Kasper König, the chief curator of art biennale Manifesta, has stunned the art world with his admission that this year’s festival, due to be held in St Petersburg at the end of June, may not go ahead because of the difficulties of working in Russia. In a damning interview with German news broadcaster Deutsche Welle last week, König said the Russian staff had not been paid for almost two months.
He said: “They don’t have unions looking out for them there. And quite honestly, I’m allergic to situations where I have to act as a go-between between the two systems: Manifesta on the one hand, with its American-positivist perspectives, its missionary-like position bordering on religious — and the Russian side with its strategy of dragging on everything, not filling promises and so on. As a result, with a month to the exhibition’s opening, we’ve reached an impasse: nothing’s happening.”

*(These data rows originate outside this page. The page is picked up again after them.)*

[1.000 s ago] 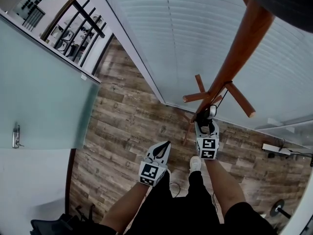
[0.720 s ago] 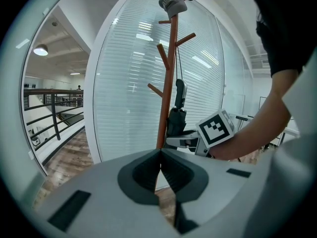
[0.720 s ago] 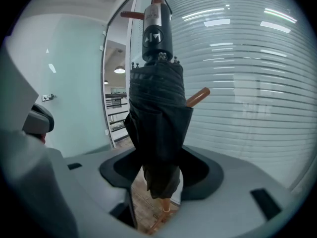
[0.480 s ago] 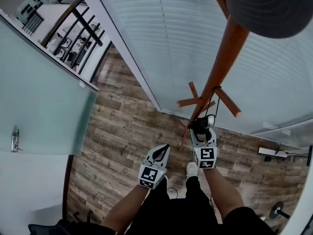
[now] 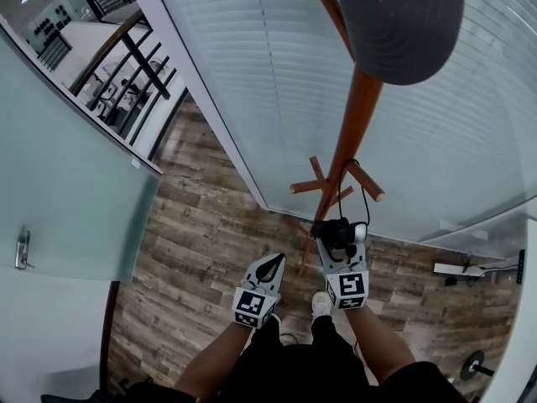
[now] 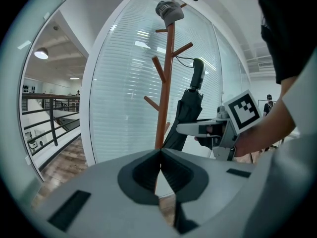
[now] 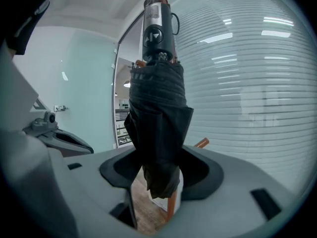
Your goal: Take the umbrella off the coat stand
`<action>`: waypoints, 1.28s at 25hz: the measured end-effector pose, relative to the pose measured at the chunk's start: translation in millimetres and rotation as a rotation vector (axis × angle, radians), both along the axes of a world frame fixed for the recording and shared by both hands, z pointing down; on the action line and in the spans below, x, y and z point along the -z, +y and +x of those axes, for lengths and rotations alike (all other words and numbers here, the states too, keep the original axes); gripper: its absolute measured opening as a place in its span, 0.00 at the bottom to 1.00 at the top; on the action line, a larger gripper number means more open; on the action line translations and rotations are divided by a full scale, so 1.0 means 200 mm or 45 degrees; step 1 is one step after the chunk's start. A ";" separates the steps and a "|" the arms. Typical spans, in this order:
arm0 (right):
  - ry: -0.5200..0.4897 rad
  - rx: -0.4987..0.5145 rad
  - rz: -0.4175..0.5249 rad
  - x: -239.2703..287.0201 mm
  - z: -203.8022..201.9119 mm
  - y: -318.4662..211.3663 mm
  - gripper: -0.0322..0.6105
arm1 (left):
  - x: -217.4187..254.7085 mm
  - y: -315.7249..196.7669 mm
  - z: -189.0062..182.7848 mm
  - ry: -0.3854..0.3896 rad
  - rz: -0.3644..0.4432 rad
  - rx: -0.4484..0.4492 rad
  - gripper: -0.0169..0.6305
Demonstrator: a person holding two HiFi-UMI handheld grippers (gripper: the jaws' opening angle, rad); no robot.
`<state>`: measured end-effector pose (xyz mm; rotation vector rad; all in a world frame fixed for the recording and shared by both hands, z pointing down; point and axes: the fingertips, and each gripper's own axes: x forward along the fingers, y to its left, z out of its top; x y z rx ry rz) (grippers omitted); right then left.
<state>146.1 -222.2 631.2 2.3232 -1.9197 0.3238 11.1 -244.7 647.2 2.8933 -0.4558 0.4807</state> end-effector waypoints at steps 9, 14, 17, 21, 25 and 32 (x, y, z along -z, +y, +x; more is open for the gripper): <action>0.054 0.026 0.140 0.35 0.01 0.06 0.42 | 0.12 -0.02 0.06 0.081 -0.014 0.062 0.05; 0.076 0.026 0.234 0.55 0.00 0.08 0.42 | 0.25 -0.06 0.09 0.147 0.029 0.059 0.05; 0.110 0.028 0.287 0.69 0.00 0.10 0.42 | 0.31 -0.08 0.09 0.168 0.061 0.055 0.05; 0.142 0.032 0.342 0.85 -0.01 0.13 0.42 | 0.41 -0.06 0.11 0.202 0.099 0.030 0.05; 0.169 0.031 0.389 0.96 0.00 0.16 0.42 | 0.46 -0.04 0.14 0.216 0.135 -0.005 0.05; 0.201 0.048 0.430 1.08 0.01 0.22 0.42 | 0.57 0.01 0.19 0.272 0.163 -0.048 0.05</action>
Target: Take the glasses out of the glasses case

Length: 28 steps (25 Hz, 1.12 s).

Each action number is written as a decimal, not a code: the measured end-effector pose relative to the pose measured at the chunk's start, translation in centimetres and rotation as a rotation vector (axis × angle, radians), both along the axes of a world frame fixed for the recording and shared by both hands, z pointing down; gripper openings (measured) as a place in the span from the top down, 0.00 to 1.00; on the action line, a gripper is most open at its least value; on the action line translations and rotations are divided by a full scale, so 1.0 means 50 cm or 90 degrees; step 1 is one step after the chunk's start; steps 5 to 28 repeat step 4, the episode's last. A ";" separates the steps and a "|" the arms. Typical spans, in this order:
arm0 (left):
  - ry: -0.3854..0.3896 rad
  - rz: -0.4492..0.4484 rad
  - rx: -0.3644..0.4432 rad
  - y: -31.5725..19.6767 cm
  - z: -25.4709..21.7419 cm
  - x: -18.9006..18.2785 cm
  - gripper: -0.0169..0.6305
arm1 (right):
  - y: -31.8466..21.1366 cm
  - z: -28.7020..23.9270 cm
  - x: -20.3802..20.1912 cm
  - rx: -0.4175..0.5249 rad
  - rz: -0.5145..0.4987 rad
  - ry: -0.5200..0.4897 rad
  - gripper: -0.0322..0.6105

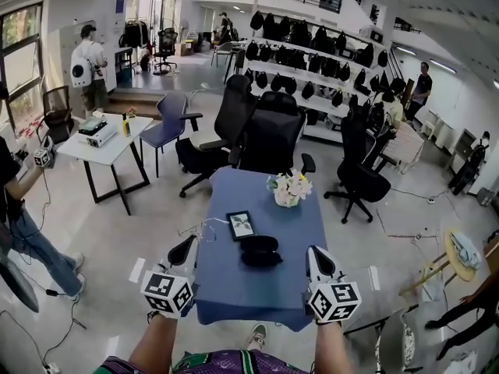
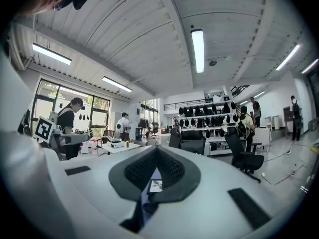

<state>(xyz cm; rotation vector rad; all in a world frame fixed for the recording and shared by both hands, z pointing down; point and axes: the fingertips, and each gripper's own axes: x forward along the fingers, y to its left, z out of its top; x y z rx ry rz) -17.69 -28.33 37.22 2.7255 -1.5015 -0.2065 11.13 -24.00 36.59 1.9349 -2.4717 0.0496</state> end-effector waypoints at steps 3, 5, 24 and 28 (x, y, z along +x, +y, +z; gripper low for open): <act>-0.001 -0.003 -0.002 -0.003 0.007 -0.007 0.95 | -0.004 0.005 -0.005 -0.002 -0.001 0.002 0.95; -0.001 -0.005 -0.002 -0.004 0.009 -0.010 0.95 | -0.006 0.007 -0.007 -0.003 -0.002 0.003 0.95; -0.001 -0.005 -0.002 -0.004 0.009 -0.010 0.95 | -0.006 0.007 -0.007 -0.003 -0.002 0.003 0.95; -0.001 -0.005 -0.002 -0.004 0.009 -0.010 0.95 | -0.006 0.007 -0.007 -0.003 -0.002 0.003 0.95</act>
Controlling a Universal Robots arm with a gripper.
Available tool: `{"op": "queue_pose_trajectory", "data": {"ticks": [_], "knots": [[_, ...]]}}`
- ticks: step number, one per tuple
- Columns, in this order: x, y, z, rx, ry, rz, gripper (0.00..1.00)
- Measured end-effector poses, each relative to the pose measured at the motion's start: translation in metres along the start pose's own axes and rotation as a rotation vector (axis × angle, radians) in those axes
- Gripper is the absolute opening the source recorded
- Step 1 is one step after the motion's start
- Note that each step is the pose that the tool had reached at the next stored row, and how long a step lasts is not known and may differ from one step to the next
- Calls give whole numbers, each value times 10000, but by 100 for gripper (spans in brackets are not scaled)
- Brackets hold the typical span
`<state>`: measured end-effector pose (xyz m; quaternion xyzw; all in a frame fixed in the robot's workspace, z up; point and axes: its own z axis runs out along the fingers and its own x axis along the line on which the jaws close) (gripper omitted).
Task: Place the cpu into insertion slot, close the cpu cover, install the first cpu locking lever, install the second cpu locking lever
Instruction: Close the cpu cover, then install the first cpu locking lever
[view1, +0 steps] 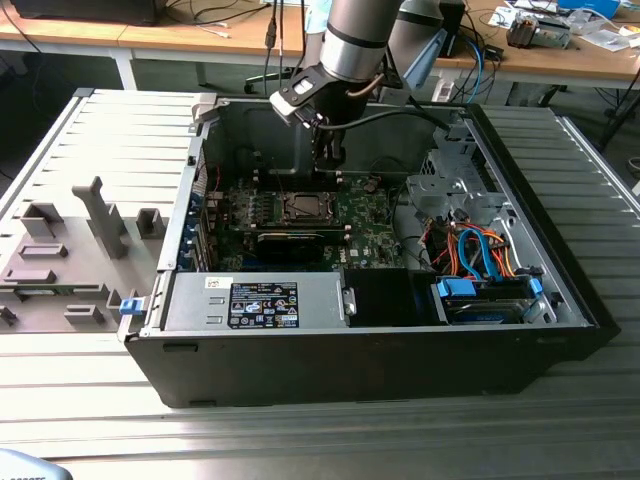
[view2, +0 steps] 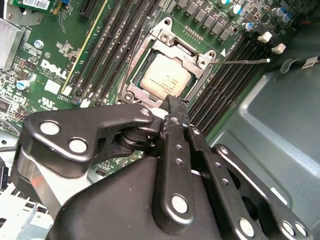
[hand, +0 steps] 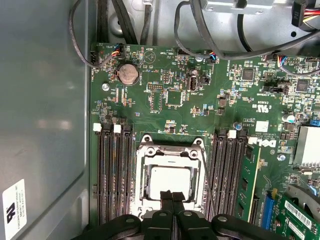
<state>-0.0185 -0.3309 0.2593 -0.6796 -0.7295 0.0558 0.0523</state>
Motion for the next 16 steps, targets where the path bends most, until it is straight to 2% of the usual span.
{"op": "queue_pose_trajectory", "data": {"ticks": [9,11,12,13,14,16], "knots": [[0,0,-2,-1,-1,0,11],[0,0,2,-121,-11,2,11],[0,1,4,-245,-20,2,11],[0,1,5,-311,-23,3,11],[0,1,7,-428,-31,5,11],[0,2,11,-728,-51,8,11]]}}
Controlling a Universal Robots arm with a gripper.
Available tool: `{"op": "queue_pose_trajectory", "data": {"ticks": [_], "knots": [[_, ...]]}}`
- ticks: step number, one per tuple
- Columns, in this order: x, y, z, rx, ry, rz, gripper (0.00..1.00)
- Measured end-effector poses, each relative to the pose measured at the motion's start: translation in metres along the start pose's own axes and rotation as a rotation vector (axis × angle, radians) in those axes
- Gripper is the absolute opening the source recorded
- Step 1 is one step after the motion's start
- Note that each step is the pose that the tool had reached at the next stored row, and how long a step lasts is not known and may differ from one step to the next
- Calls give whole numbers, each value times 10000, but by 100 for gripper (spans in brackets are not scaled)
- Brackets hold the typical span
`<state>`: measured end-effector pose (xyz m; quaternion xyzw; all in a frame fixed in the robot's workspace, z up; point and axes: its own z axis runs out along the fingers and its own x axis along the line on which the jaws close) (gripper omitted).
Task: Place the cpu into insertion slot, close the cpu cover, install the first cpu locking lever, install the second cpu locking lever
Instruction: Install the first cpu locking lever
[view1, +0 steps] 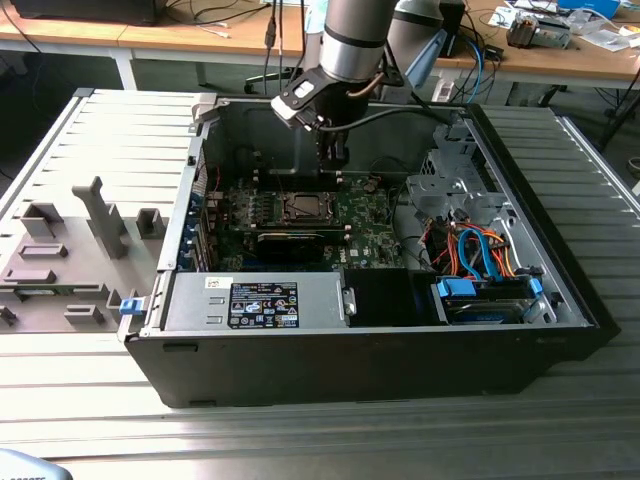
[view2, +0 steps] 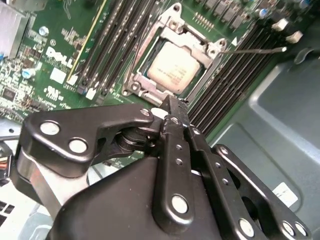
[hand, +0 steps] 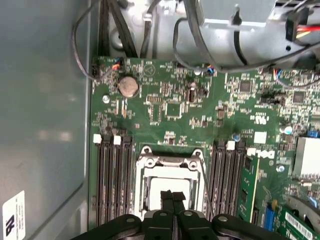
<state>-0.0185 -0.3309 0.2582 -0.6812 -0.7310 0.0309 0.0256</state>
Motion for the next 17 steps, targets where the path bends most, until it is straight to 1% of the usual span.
{"op": "queue_pose_trajectory", "data": {"ticks": [1,3,8,10,17], "knots": [[0,0,2,-75,-5,1,11],[0,0,2,-137,-10,2,11],[0,0,1,-231,-17,2,11],[0,0,1,-233,-20,-41,11],[0,0,1,-236,-58,-587,11]]}}
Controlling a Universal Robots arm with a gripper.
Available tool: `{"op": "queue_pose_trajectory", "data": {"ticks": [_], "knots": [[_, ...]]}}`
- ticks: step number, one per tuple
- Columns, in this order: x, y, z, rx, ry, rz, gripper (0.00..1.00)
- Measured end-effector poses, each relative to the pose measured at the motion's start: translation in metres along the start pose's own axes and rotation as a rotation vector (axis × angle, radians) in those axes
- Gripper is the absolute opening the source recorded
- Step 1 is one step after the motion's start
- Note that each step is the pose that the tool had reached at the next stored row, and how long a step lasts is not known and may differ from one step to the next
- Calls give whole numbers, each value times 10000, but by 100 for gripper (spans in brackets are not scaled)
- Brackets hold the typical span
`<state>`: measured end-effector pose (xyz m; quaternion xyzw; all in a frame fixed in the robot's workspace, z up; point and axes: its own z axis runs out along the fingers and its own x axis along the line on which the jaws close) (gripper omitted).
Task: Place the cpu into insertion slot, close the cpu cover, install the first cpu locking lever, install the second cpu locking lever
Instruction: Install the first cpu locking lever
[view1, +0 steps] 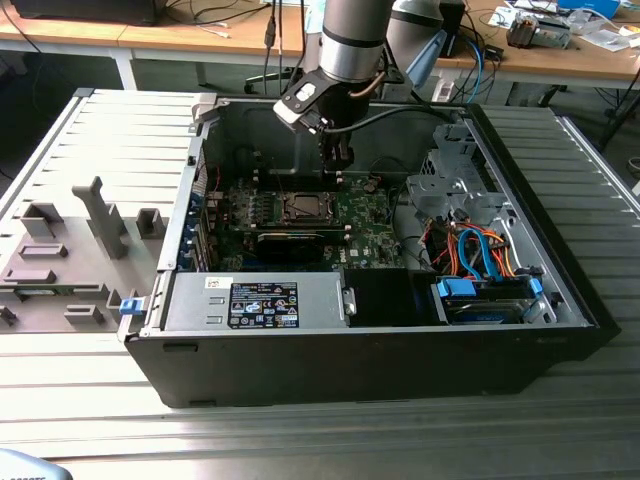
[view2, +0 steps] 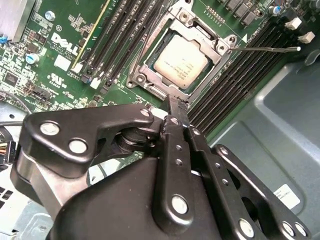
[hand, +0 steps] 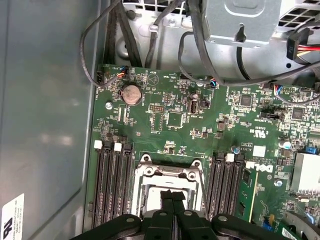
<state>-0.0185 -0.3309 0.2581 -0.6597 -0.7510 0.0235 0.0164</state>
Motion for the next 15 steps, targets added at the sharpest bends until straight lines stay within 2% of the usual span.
{"op": "queue_pose_trajectory", "data": {"ticks": [8,15], "knots": [[0,0,0,-4,-32,-556,11],[0,0,0,-6,-48,-841,11]]}}
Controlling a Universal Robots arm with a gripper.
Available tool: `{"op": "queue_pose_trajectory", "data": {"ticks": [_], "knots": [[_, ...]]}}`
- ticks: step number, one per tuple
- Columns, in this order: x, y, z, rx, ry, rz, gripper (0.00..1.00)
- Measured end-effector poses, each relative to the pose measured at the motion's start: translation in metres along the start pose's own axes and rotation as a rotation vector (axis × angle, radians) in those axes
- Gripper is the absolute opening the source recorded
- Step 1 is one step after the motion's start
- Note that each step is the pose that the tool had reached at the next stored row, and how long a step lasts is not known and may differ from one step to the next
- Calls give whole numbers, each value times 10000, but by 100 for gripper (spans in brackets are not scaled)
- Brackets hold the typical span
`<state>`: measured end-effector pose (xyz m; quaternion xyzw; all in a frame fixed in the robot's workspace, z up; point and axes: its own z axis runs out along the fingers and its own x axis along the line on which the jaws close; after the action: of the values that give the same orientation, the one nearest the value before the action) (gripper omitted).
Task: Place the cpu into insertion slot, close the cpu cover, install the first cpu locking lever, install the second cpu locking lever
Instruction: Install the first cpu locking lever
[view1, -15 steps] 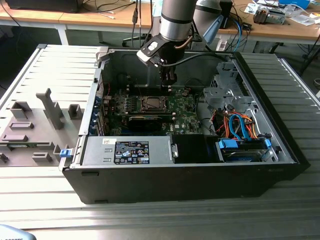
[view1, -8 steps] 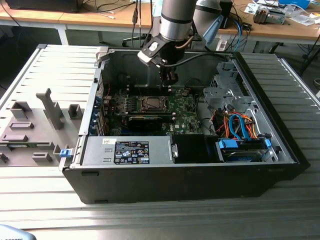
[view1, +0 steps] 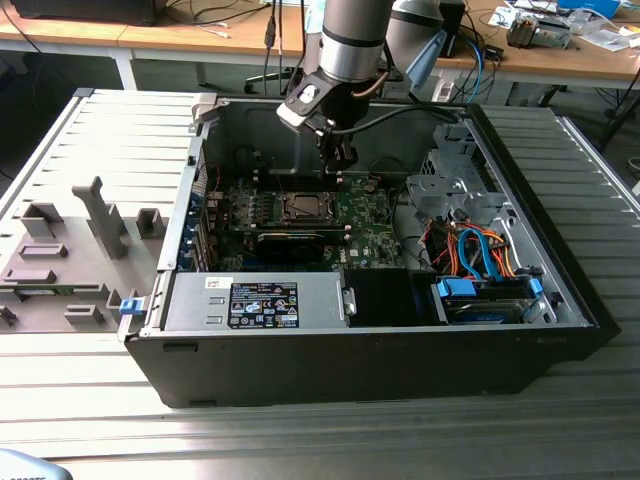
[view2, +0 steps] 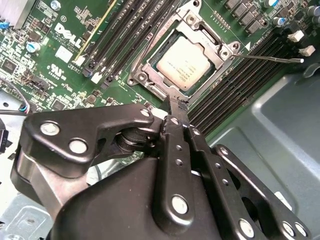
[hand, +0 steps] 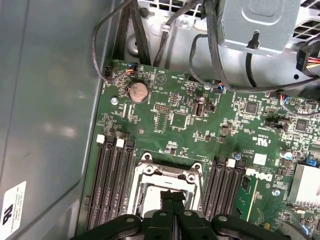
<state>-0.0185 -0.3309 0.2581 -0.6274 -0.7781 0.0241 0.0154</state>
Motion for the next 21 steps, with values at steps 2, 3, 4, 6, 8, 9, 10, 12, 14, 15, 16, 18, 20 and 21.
{"op": "queue_pose_trajectory", "data": {"ticks": [2,3,4,6,8,9,10,12,14,15,16,18,20,21], "knots": [[0,0,0,-1,-5,-96,11],[0,0,0,-1,-7,-128,11],[0,0,0,-1,-9,-160,11],[0,0,0,-2,-13,-220,11],[0,0,0,-3,-17,-297,11],[0,0,0,-2,-19,-335,11],[0,0,0,-3,-21,-371,11],[0,0,0,-4,-25,-437,11],[0,0,0,-4,-30,-516,11],[0,0,0,-4,-32,-558,11],[0,0,0,-4,-33,-586,11],[0,0,0,-4,-37,-632,11],[0,0,0,-5,-39,-682,11],[0,0,0,-5,-39,-692,11]]}}
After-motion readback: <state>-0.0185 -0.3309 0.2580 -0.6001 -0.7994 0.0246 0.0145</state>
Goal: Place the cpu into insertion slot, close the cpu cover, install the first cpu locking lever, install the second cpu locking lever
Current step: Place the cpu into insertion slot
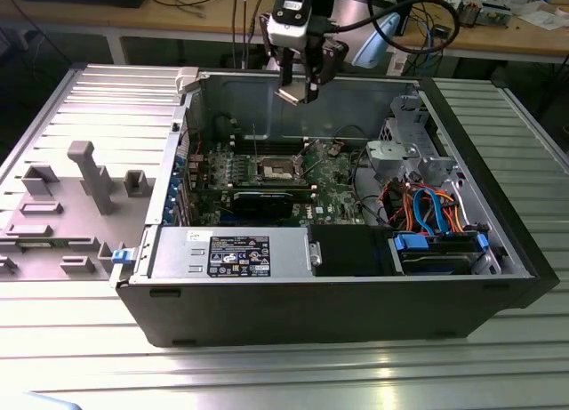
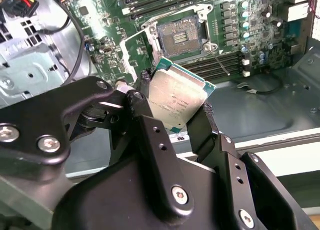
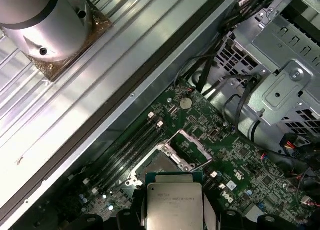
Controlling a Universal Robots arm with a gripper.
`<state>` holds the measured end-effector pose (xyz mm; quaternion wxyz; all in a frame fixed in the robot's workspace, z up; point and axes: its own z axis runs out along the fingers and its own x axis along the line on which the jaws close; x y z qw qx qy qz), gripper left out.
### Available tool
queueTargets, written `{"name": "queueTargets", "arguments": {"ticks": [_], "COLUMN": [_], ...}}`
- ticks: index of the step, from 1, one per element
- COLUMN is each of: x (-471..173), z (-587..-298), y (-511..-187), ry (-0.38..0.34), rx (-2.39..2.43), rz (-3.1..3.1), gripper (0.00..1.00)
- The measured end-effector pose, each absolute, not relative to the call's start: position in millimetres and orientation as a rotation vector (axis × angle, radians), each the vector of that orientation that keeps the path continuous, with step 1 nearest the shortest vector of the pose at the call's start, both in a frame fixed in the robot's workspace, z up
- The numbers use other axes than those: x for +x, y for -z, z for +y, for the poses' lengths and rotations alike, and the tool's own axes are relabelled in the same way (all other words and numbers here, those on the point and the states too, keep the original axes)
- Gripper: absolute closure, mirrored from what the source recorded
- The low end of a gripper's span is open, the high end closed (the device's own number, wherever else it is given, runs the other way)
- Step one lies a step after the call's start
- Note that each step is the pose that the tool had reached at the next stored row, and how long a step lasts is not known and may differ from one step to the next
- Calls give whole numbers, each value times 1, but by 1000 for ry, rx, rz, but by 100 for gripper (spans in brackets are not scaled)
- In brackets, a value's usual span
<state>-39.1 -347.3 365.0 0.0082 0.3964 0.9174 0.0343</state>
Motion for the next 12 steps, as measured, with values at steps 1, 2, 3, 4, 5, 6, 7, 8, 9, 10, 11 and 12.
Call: {"name": "queueTargets", "arguments": {"ticks": [1,2,3,4,5,6,7,8,9,10,11,12], "x": [-39,-39,-39,-39,-39,-39,-39,-39,-39,-39,-39,-39], "z": [-347,-347,-347,-347,-347,-347,-347,-347,-347,-347,-347,-347], "y": [-364,-363,-362,-359,-358,-357,-356,-355,-354,-353,-350,-349], "ry": [-107,-107,-106,-105,-103,-102,-100,-99,-97,-96,-93,-91], "rx": [1255,1268,1293,1303,1305,1306,1309,1312,1315,1318,1325,1329], "rz": [2860,2854,2843,2840,2841,2843,2845,2845,2846,2847,2848,2849], "gripper": [46,46,46,46,46,46,46,46,46,46,46,46]}}
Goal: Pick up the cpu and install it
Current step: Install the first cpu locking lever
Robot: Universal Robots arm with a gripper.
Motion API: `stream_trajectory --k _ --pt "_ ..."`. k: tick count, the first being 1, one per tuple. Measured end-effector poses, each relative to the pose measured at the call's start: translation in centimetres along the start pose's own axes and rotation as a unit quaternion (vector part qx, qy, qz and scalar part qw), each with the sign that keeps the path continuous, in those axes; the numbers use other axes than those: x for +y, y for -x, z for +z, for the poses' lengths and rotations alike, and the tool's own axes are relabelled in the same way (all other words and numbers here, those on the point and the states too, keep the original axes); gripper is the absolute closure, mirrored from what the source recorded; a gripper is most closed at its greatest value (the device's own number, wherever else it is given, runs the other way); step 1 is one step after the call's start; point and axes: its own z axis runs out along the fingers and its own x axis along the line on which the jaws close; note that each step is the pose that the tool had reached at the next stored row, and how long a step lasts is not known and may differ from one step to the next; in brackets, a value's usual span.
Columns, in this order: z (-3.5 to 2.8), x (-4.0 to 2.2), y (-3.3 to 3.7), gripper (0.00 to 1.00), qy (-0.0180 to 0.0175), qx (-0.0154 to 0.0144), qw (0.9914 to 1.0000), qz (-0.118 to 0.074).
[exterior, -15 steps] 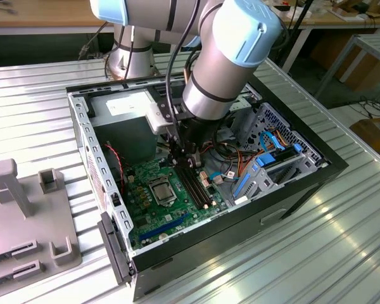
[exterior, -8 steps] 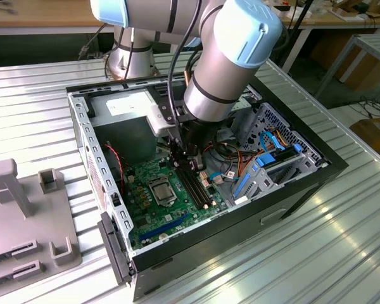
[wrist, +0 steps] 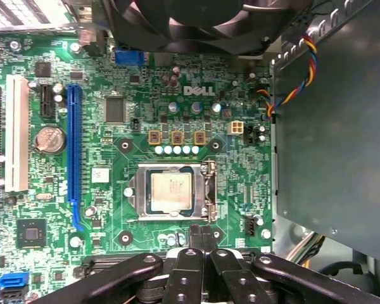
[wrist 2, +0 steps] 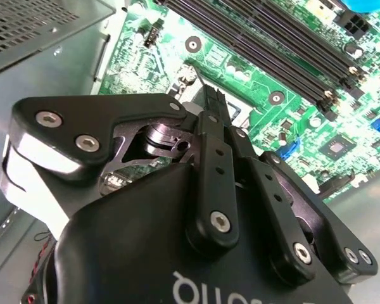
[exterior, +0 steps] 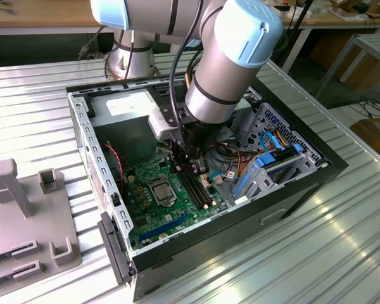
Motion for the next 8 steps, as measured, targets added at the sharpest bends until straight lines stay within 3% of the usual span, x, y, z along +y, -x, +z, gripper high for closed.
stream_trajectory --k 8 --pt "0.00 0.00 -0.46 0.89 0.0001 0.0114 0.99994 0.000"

In the interview, König was particularly critical of the of the “gay propaganda” law which came into effect in Russia in 2013. Since its decision to hold the biennale in St Petersburg this summer, Manifesta has been beset by trouble, with close to 2,000 cultural figures from across Russian and Europe signing a petition for a change of location in protest against the anti-gay law.
While some have considered Manifesta’s decision to hold fast to their plans evidence of tacit complicity with Russia’s political decisions, König asserted the opposite. “The ink on my contract was still wet when that appalling anti-gay law was passed,” he said. “It became clear to me that I was working in a country where there is no civil society.”
Lamenting the Russian tendency to “react passively” to changing events in the country, König said: “I think it’s unfortunate that things are trivialised and there is no conflict. Conflict would actually be very positive because it could lead to change.”
Calls for a boycott were renewed earlier this year, with a second petition signed by artists protesting against Russia’s military aggression in Ukraine. Russian art collective Chto Delat, who were set to participant in this year’s biennale, pulled out, citing König’s decision to put “art over politics”. However, König told Deutsche Welle that a boycott only makes sense if someone stands to lose from it: “Putin’s government couldn’t care less about Manifesta.”
Adding to a chorus of voices who have criticised Russia’s increasing clampdown on freedom of speech, König finally said: “I’ve stopped watching Russian television – I can’t stand the brainwashing anymore so I’ve started to protect myself from certain things.”